Note that the summary reveals that instrument had been set up to record in
`beam` coordinates, but that processing had been done to convert to `enu`
(east-north-up) coordinates.

**Exercise 1.** Determine the name of the `metadata` item that holds the
coordinate system of an adp object.

After completing Exercise 1, the user will notice that both `latitude` and
`longitude` are available in the metadata for this built-in, moored, adp
dataset. It should be noted that if this dataset was a ship-based adp dataset,
then `latitude` and `longitude` would not be included. Instead, the data would
include `firstLatitude`, `firstLongitude`, `lastLatitude`, and `lastLongitude`,
which provide an indication of the ship drift during sampling.

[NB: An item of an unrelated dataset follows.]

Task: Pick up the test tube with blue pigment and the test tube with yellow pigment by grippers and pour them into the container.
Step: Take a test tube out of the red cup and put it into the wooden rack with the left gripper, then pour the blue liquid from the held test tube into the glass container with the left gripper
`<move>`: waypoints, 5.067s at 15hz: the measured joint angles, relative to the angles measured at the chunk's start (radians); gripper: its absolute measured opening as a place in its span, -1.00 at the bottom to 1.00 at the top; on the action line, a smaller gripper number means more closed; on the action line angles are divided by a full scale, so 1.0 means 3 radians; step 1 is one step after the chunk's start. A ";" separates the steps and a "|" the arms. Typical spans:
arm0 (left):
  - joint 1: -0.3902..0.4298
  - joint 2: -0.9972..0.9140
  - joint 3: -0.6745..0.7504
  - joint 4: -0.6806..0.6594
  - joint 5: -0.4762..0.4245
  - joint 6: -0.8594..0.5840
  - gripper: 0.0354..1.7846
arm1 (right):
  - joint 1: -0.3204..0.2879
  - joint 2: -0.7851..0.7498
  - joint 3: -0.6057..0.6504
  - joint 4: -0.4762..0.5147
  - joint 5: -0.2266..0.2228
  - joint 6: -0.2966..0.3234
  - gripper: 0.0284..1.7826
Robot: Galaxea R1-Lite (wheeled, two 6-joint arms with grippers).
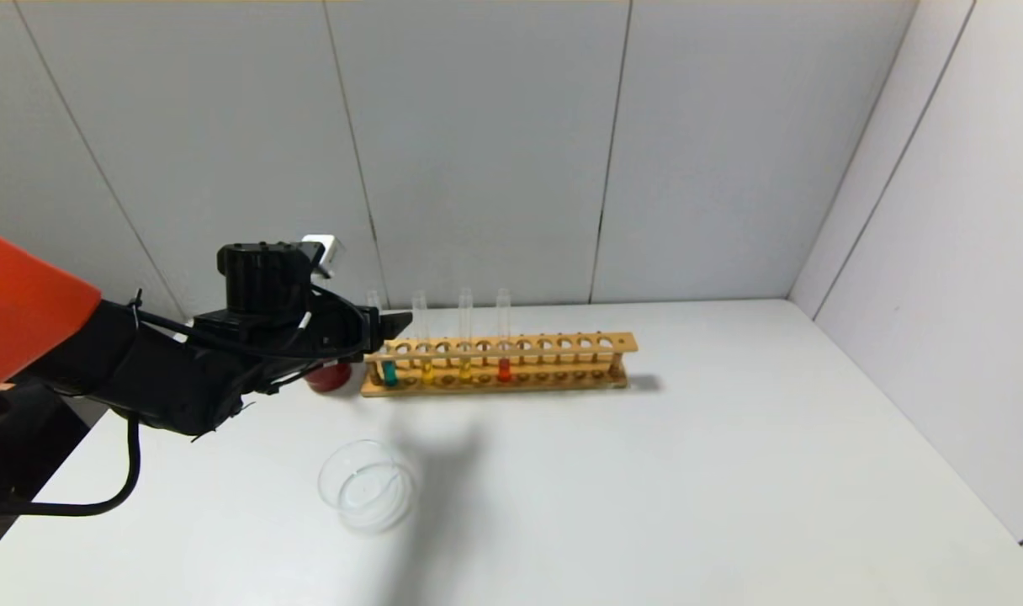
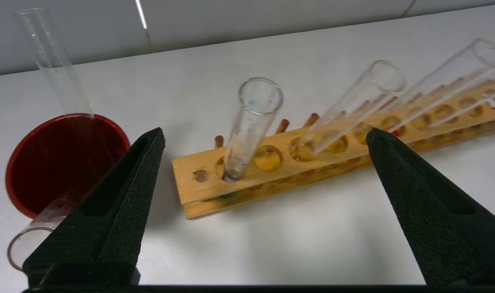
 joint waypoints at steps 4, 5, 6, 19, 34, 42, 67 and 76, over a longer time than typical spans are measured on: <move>0.0011 0.0132 -0.0077 -0.0030 0.0023 0.0003 0.95 | 0.0000 0.0000 0.0000 0.0000 0.0001 0.0000 0.96; 0.0011 0.0167 -0.0106 -0.0045 0.0028 0.0003 0.95 | 0.0000 0.0000 0.0000 0.0000 0.0001 0.0000 0.96; 0.0011 0.0199 -0.0138 -0.0048 0.0027 0.0003 0.95 | 0.0000 0.0000 0.0000 0.0000 0.0001 0.0000 0.96; 0.0039 0.0444 -0.0315 -0.0049 0.0133 0.0028 0.95 | 0.0000 0.0000 0.0000 0.0000 0.0000 0.0001 0.96; 0.0045 0.0491 -0.0321 -0.0057 0.0131 0.0033 -0.67 | 0.0000 0.0000 0.0000 0.0000 0.0000 0.0000 0.96; 0.0038 0.0445 -0.0330 -0.0033 0.0133 0.0041 -0.68 | 0.0000 0.0000 0.0000 0.0000 0.0000 0.0000 0.96; 0.0060 -0.2054 0.0574 0.0726 0.0499 0.0430 -0.68 | 0.0000 0.0000 0.0000 0.0000 0.0001 0.0000 0.96; 0.0079 -0.2643 0.1360 0.0694 0.0718 0.0801 -0.68 | 0.0000 0.0000 0.0000 0.0000 0.0001 0.0000 0.96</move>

# Changing coordinate systems

It is critical for analysts to be aware of the coordinate system of an adp
dataset, simply because those systems are so different. In what oce calls the
`beam` system, velocities in each of the acoustic beams are measured along
the slant angle of the beam. These data may be combined (using a
transformation matrix which is part of the metadata displayed with the
`summary()` function) into what oce calls a `xyz` system that is Cartesian and
fixed to the instrument. Since instruments record heading, pitch, and roll, the
`xyz` velocities can be converted easily to `enu` velocities.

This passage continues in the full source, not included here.